A role for p38 mitogen–activated protein (MAP) kinase in the pathology of Alzheimer's disease (AD) has previously been suggested. MAP kinase–activated protein kinase 2 (MAPKAP kinase 2 or MK2) is one of several kinases directly regulated by p38 MAP kinase. We sought to investigate whether MK2 itself plays a role in neuroinflammatory and neurodegenerative pathology of relevance to AD. We investigated the role of MK2 in isolated microglial cell cultures, in co–cultures of cortical neurons and microglia, and in the CNS tissue of a transgenic mouse model of AD. MK2 expression was enriched in primary cultures of cortical microglial cells compared to other CNS cell types, favouring a function for MK2 in the former. Furthermore, MK2 activation and expression were increased in lipopolysaccharide (LPS) + interferon–γ (IFNγ)–stimulated microglial cells, implicating a role for MK2 in eliciting a pro–inflammatory response. Microglia cultured ex vivo from MK2 deficient (MK2–/–) mice demonstrated significant inhibition in release of tumour necrosis factor alpha (TNF–α), KC and macrophage inflammatory protein 1 alpha (MIP–1α) on stimulation with LPS+IFNγ or amyloid–β peptide (1–42) compared to MK2+/+ microglia. Consistent with an inhibition in pro–inflammatory mediator release, cortical neurons co–cultured with LPS+IFNγ–stimulated MK2–/– microglia were protected from microglial–mediated neuronal cell toxicity.
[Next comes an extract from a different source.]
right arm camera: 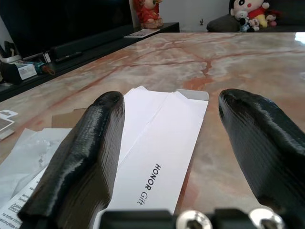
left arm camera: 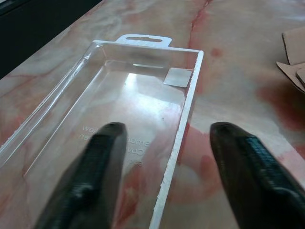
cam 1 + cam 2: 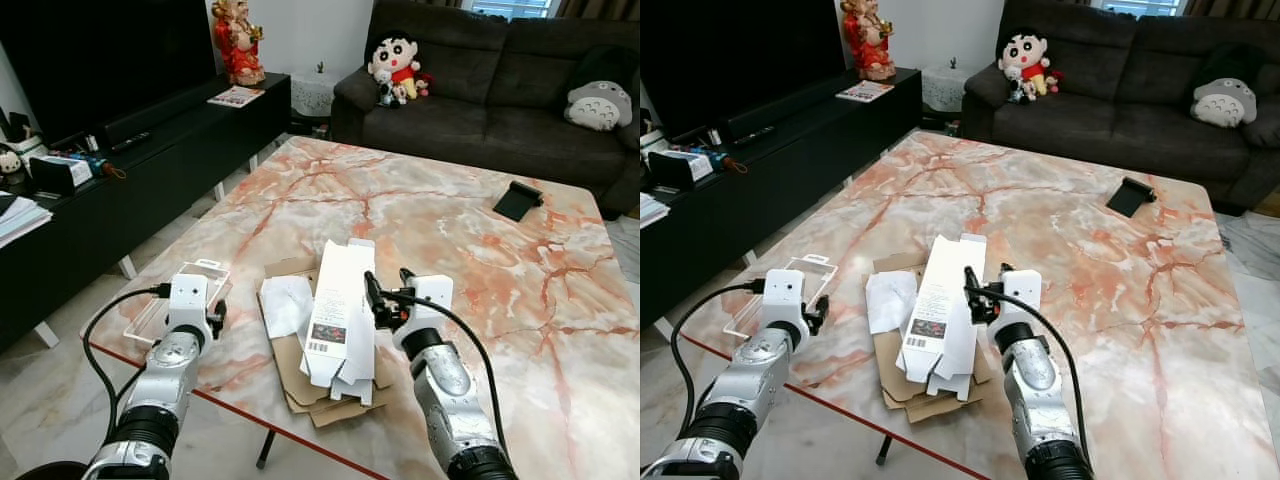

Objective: Picking trash to rubbish bin

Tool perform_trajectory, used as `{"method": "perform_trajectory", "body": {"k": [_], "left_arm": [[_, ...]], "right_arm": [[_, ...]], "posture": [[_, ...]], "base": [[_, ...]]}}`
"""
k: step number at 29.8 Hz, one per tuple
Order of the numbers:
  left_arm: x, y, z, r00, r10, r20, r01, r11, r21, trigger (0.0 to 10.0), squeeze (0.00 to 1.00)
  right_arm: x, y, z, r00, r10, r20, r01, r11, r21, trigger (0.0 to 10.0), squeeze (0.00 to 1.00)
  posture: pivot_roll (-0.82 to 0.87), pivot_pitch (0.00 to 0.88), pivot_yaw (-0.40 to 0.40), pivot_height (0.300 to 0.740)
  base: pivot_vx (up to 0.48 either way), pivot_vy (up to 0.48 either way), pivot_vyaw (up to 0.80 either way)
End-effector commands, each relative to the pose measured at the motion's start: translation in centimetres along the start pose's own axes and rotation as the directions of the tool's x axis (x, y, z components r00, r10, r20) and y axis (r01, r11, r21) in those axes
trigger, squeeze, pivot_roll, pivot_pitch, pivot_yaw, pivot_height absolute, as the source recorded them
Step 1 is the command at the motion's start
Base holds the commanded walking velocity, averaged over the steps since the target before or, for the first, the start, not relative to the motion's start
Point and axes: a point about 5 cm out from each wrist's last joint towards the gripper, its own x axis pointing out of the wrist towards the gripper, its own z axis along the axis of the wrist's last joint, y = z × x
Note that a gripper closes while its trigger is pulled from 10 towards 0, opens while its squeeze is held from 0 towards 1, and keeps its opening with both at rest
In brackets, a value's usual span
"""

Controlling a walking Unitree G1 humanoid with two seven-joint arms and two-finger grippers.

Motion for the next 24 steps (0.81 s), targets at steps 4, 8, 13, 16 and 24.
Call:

In a transgenic mouse model of AD in which amyloid precursor protein (APP) and presenilin–1 (PS–1) harbouring familial AD mutations are over–expressed in specific regions of the brain, elevated activation and expression of MK2 correlated with β–amyloid deposition, microglial activation and upregulation of TNF–α, MIP–1α and KC gene expression in the same brain regions. Our data propose a role for MK2 in AD brain pathology, for which neuroinflammation involving cytokines and chemokines and overt neuronal loss have been documented.